- Assignment: Transcribe the records below word for word, leaving every picture out.

[Source data]
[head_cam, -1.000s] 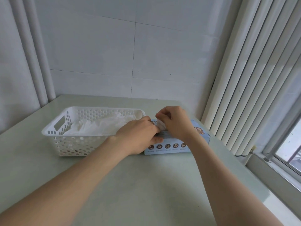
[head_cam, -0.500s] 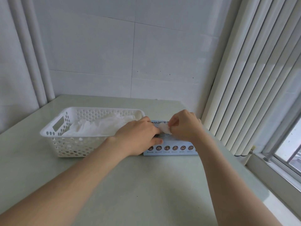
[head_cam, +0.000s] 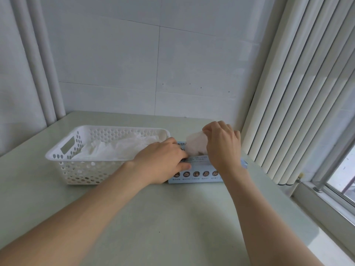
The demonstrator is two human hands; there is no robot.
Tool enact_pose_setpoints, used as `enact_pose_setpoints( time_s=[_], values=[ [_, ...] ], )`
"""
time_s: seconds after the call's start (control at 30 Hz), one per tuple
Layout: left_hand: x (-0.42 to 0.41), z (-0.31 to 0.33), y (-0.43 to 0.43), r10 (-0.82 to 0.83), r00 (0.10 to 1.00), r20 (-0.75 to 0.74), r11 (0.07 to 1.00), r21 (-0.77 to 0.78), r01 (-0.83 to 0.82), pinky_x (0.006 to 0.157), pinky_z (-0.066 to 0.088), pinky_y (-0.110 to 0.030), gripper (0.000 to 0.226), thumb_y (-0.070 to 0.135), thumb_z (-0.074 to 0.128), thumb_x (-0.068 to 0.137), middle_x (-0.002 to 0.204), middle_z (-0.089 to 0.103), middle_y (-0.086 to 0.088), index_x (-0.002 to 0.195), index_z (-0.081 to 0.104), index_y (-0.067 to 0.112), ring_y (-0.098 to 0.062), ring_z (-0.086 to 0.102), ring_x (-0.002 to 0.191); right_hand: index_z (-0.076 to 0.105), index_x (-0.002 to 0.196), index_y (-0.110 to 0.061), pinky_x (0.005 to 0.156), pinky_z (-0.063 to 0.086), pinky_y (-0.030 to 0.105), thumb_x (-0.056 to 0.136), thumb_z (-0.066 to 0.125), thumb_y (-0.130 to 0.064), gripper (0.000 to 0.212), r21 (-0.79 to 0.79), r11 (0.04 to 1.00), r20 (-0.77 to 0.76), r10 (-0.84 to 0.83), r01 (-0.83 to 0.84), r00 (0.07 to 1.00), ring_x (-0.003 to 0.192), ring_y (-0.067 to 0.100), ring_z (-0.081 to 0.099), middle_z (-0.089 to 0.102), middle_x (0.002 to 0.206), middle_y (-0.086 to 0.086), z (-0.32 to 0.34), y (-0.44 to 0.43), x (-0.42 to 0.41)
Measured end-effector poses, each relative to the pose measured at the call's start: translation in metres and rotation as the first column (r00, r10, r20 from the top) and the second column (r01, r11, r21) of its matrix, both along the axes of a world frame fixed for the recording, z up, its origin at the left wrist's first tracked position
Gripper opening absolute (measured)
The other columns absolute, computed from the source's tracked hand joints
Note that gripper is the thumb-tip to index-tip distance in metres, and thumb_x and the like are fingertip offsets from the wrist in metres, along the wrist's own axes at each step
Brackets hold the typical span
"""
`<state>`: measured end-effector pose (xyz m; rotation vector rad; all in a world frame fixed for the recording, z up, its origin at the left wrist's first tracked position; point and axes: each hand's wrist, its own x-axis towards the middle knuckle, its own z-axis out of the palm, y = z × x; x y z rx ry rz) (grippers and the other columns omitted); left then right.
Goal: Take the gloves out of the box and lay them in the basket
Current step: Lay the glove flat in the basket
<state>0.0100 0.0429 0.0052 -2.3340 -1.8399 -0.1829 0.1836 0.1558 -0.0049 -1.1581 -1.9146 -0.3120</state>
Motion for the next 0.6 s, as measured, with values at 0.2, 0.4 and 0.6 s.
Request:
enact_pose_setpoints(
  time_s=[0.2, 0.4, 0.6],
  values=[
    [0.001, 0.001, -0.001, -0.009, 0.999, -0.039, 1.000, 0.011, 0.009, 0.083, 0.053, -0.040, 0.038, 0.054, 0.039, 0.109, 0.111, 0.065, 0.006, 0.115, 0.066, 0.028, -0.016, 0.045, 0.124, 0.065, 0.103, -0.013, 0.086, 0.036, 0.036, 0.108, 0.054, -0.017, 0.013, 0.156, 0.958, -0.032, 0.249, -0.241, 0.968, 0.089, 0.023, 0.057, 0.066, 0.099, -0.002, -0.001, -0.009, -0.014],
    [-0.001, -0.001, 0.000, -0.003, 0.998, -0.061, 1.000, 0.006, 0.003, 0.079, 0.052, -0.040, 0.037, 0.054, 0.037, 0.109, 0.112, 0.061, 0.007, 0.107, 0.063, 0.029, -0.017, 0.050, 0.113, 0.062, 0.109, -0.008, 0.083, 0.042, 0.035, 0.109, 0.044, -0.013, 0.019, 0.185, 0.884, -0.187, 0.460, -0.429, 0.868, 0.088, 0.019, 0.057, 0.069, 0.101, 0.002, 0.013, -0.028, -0.025],
    [-0.002, 0.009, -0.004, -0.033, 0.983, 0.182, 0.998, 0.055, 0.023, 0.084, 0.046, -0.031, 0.030, 0.050, 0.048, 0.103, 0.098, 0.067, 0.013, 0.108, 0.074, 0.036, -0.012, 0.059, 0.098, 0.058, 0.111, -0.013, 0.061, 0.034, 0.026, 0.107, 0.042, -0.007, 0.018, 0.155, 0.886, -0.340, 0.463, -0.437, 0.819, 0.066, 0.016, 0.046, 0.056, 0.077, 0.000, 0.022, -0.045, -0.038]
  ],
)
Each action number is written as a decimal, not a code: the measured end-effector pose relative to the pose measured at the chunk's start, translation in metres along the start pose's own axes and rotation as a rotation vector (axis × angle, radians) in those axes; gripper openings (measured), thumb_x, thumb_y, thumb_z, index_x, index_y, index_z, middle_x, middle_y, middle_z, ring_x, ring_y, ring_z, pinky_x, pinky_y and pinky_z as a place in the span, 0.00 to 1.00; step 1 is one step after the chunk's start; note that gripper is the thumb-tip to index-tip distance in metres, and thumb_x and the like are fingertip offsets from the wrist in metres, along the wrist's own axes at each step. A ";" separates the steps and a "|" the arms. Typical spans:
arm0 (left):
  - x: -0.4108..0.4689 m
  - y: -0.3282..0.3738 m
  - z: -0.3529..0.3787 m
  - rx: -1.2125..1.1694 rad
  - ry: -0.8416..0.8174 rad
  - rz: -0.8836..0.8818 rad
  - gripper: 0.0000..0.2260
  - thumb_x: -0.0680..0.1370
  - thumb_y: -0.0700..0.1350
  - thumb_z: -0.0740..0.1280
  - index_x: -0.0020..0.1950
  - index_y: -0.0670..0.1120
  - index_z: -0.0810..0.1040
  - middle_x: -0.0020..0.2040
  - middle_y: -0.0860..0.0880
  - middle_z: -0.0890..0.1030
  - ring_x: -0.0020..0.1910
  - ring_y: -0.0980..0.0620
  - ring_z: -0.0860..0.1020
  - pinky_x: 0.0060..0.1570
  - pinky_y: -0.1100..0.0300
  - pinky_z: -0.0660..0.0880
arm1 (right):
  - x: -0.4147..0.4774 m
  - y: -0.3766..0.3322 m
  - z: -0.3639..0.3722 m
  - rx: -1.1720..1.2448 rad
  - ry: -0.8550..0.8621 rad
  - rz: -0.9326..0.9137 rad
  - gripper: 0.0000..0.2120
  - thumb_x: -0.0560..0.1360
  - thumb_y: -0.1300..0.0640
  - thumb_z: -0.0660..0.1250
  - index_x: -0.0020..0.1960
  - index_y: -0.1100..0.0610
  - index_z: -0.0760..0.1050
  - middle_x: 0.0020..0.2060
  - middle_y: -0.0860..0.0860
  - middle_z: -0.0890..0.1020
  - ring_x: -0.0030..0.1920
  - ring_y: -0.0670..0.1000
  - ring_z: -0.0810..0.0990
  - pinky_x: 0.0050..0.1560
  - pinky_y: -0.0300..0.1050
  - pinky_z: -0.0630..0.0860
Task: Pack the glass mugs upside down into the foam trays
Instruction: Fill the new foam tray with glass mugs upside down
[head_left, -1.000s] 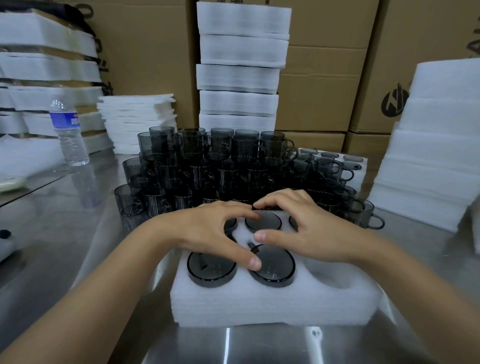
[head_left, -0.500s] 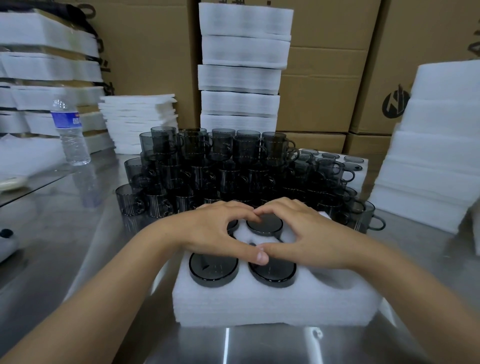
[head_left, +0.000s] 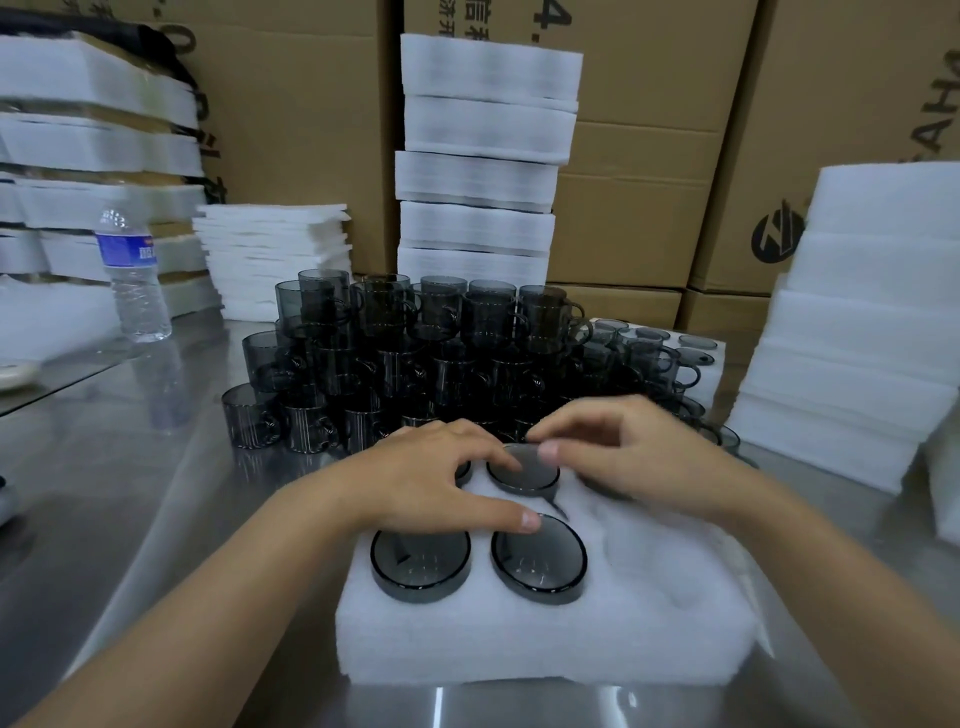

- Your response:
[head_cam, -1.000s] 
[head_cam, -0.500s] 
[head_cam, +0.000s] 
The demonstrator is two human hands; there is no robot.
Tool enact_pose_setpoints, used as `enact_pose_setpoints( time_s=[_], values=[ [_, ...] ], )`
"""
time_s: seconds after the call's start (control at 30 Hz), one per tuple
Layout: left_hand: x (-0.42 to 0.41), z (-0.31 to 0.33), y (-0.43 to 0.43), r10 (-0.82 to 0.83), r00 (0.10 to 1.00), r20 (-0.75 to 0.74), r11 (0.07 to 1.00), r21 (-0.77 to 0.78), r01 (-0.83 to 0.82), pinky_x (0.006 to 0.157), pinky_z (-0.066 to 0.088), pinky_y (-0.110 to 0.030), gripper (0.000 to 0.226), thumb_y (-0.070 to 0.135), thumb_z (-0.074 to 0.128), thumb_x (-0.068 to 0.137), middle_x (-0.002 to 0.204), middle_z (-0.089 to 0.103), middle_y (-0.086 to 0.088), index_x (-0.002 to 0.195), index_z (-0.081 to 0.104), index_y (-0.067 to 0.112), ring_y (-0.098 to 0.062), ring_z (-0.086 to 0.102), ring_x (-0.002 to 0.191); right_hand: index_z (-0.076 to 0.105), index_x (-0.002 to 0.196), index_y (-0.110 to 0.061), pinky_x (0.005 to 0.156), pinky_z (-0.063 to 0.086), pinky_y (-0.030 to 0.105), thumb_x (-0.056 to 0.136), thumb_z (-0.066 to 0.125), thumb_y (-0.130 to 0.064), gripper (0.000 to 0.212), r21 (-0.79 to 0.79), r11 (0.04 to 1.00), r20 (-0.77 to 0.76), r10 (-0.84 to 0.83), r01 (-0.83 to 0.84), r00 (0.07 to 1.00), ring_x (-0.003 to 0.192), ring_y (-0.067 to 0.100), ring_z (-0.081 to 0.099), middle_z (-0.089 to 0.102), middle_x (0.002 to 0.206), middle_y (-0.086 to 0.086), z (-0.32 to 0.34), y (-0.44 to 0.43), x (-0.42 to 0.41)
Measured end-effector poses, each relative to the pose measured at the call's start: translation in metres and rotation as the first column (r00, r10, r20 from the top) and the second column (r01, r11, r21) of its matrix, both along the axes of a world frame fixed for the recording, z up, its origin at the left wrist's first tracked position
Gripper opening absolute (measured)
The other columns absolute, computed from the source's tracked hand joints
Note that gripper is the thumb-tip to index-tip distance in metres, and thumb_x and the like are fingertip offsets from the wrist in metres, along the wrist's own axes at each step
Brackets hold the typical span
"""
`<state>`: measured end-effector pose (xyz m; rotation vector rad; all in a world frame fixed for the recording, z up, its origin at the left wrist's first tracked position; point and axes: each hand's wrist, its own x-axis towards the middle knuckle, its own z-axis out of the palm, y = z × x; x y z rx ry rz) (grippers and the other columns omitted); left then right.
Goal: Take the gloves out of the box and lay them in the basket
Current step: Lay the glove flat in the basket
<state>0.0100 0.0429 0.0052 -2.3340 -1.8399 -0.1829 0.1836 0.1558 -0.0049 -1.1581 -1.9146 -0.3120</state>
Motion for the next 0.6 s, as measured, with values at 0.2, 0.4 and 0.6 s.
Request:
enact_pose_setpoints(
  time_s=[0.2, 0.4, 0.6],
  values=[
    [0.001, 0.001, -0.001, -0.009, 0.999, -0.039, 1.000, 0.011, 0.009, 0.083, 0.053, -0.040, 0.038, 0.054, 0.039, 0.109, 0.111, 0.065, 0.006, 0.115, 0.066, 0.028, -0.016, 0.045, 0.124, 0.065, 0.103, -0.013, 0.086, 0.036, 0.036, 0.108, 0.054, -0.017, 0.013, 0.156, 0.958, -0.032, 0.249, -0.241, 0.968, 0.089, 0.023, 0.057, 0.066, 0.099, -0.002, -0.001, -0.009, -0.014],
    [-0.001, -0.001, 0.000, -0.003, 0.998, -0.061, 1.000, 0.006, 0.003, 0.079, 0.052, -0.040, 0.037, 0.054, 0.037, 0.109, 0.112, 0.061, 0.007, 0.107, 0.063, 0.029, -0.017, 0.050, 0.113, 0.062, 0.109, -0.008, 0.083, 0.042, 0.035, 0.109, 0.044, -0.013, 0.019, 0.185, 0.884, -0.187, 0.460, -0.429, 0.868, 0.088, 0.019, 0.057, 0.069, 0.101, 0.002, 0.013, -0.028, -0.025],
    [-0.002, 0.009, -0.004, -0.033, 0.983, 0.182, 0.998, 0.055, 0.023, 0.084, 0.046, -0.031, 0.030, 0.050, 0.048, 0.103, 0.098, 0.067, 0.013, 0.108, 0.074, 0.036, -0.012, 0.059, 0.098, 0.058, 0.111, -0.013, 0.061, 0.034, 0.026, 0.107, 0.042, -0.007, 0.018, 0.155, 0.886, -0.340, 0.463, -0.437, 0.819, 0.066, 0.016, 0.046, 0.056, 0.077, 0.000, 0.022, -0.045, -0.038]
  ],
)
Each action number is written as a decimal, not a code: the measured end-effector pose relative to the pose measured at the chunk's start, translation in metres along the start pose's own axes and rotation as a rotation vector (axis × angle, radians) in those axes; gripper openings (measured), thumb_x, thumb_y, thumb_z, index_x, index_y, index_z, middle_x, middle_y, middle_z, ring_x, ring_y, ring_z, pinky_x, pinky_y and pinky_z as a place in the span, 0.00 to 1.00; step 1 is one step after the chunk's start; note that gripper is the thumb-tip to index-tip distance in metres, and thumb_x and the like are fingertip offsets from the wrist in metres, along the wrist's own axes at each step. A ";" separates the steps and a "|" the arms. Typical spans:
arm0 (left):
  - x: -0.4108..0.4689 m
  - y: -0.3282..0.3738 m
  - z: -0.3529..0.3787 m
  - rx: -1.2125..1.1694 rad
  - ry: -0.8416..0.8174 rad
  - rz: -0.8836..0.8818 rad
  - gripper: 0.0000..0.2260
  - thumb_x: -0.0680..0.1370
  - thumb_y: -0.0700..0.1350
  - thumb_z: -0.0740..0.1280
  - index_x: -0.0020..0.1950
  - index_y: -0.0670..0.1120
  - index_z: -0.0810..0.1040
  - middle_x: -0.0020..0.2040
  - middle_y: -0.0860..0.0880
  - middle_z: -0.0890..0.1030
  - ring_x: -0.0020..0.1910
  - ring_y: -0.0980..0.0620
  - ring_z: -0.0860..0.1020
  - pinky_x: 0.0060..0.1570
  - pinky_y: -0.1100..0.0300
  - pinky_z: -0.0660..0.0880
arm1 (right):
  - x: -0.4147..0.4774 m
  - y: -0.3766..0.3322 m
  - z: -0.3639..0.3722 m
  - rx: -1.1720..1.2448 rad
  - ry: -0.8550..0.8621 rad
  - rz: -0.9326..0.9137 rad
  - gripper: 0.0000..0.2120
  - thumb_x: -0.0560..0.1360
  - thumb_y: -0.1300..0.0640
  - thumb_z: -0.0660..0.1250
  - index_x: -0.0020..0.1960
  - index_y: -0.1100..0.0610
  - index_z: -0.0760..0.1050
  - middle_x: 0.0020..0.2060
  - middle_y: -0.0860..0.0860
  - middle_z: -0.0890..0.1020
  - ring_x: -0.0030..0.1920
  - ring_y: -0.0670..0.1000
  - ring_z: -0.0810..0.0990
  - pinky_x: 0.0050..0.1560
  - pinky_y: -0.0300..0.1050
  - pinky_z: -0.0630..0.0860
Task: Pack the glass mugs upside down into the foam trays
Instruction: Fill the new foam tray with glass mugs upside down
[head_left, -1.000s] 
[head_left, -0.500s] 
[head_left, +0.000s] 

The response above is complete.